Before folks start chiming in about volunteering and how much fun it can be, let me say this. This is a very dangerous occupation, it's not fun and games it's a job.
So the hourly rate might seem high at first but consider this...... All it takes to get started is $250K for a helicopter, then there is a pilot, gunner, firearms, ammo(lots of it), insurance, fuel, travel, repair and so on to think about.

Too bad you don't find the work to be fun. I know lots of folks who have risky jobs and part of the reason they do them is because of how much they enjoy the work. Yes, there is a lot of expense in helicopters and all the associated costs as you noted, but that doesn't make the method necessarily cost effective for the land owner. As you noted with the mobility factor of the hogs, not all the hogs that need killing will be on the lands for which you are hired to work. That is an ongoing problem for everyone.

And it is expensive when you crash...
http://www.khou.com/home/Houston-ma...ng-South-Texas-hog-hunting-trip-86905967.html
 
He said it was " not all fun and games." Not: "I don't enjoy it."

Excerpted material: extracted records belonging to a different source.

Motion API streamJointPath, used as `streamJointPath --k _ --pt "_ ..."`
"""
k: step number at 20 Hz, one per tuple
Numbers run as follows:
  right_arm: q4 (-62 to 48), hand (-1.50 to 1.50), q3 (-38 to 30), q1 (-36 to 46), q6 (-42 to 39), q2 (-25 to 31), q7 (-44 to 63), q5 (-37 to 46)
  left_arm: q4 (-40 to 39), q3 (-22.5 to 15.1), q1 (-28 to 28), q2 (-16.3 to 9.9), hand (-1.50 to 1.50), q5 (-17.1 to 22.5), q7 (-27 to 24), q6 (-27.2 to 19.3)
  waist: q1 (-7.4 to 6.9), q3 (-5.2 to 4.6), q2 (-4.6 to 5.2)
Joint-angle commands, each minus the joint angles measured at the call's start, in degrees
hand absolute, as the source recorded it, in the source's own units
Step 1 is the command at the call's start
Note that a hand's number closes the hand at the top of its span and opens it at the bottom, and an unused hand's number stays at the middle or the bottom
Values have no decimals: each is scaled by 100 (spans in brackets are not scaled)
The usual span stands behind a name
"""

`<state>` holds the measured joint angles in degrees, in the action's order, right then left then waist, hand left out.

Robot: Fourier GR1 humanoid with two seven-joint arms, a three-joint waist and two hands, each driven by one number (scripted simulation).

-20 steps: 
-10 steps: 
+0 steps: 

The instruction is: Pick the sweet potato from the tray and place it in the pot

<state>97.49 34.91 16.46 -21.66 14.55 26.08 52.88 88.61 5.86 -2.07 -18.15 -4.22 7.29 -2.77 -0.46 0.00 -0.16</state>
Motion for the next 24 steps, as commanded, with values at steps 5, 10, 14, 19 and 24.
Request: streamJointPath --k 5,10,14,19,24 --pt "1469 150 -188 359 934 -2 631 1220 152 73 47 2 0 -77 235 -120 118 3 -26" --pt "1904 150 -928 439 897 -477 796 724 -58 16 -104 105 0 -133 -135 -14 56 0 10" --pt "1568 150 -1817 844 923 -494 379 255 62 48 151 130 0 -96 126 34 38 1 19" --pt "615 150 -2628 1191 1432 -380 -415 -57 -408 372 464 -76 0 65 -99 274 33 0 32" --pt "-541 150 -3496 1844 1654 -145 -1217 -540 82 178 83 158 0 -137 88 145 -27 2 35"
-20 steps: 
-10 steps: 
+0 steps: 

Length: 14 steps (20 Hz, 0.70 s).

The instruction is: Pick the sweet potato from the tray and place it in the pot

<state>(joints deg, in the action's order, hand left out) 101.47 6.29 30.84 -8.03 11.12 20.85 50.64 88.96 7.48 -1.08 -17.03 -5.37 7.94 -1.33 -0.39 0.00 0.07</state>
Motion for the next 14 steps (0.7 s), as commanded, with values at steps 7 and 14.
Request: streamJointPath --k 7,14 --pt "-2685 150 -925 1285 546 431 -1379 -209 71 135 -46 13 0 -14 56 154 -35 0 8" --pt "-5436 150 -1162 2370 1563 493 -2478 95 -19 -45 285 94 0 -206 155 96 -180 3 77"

He never said he enjoyed it, he merely stated that it is rather expensive, and has dangers that aren't associated with normal hunting.
 
Isint there a trap or snare large-enough to catch and hold them ?/ I would like to see a pig-let try and break-off a length of 1/8" aircraft cable tightening around it's neck every time it tugs,I must be wrong cause im sure some "bubba's " already thought of this,, ??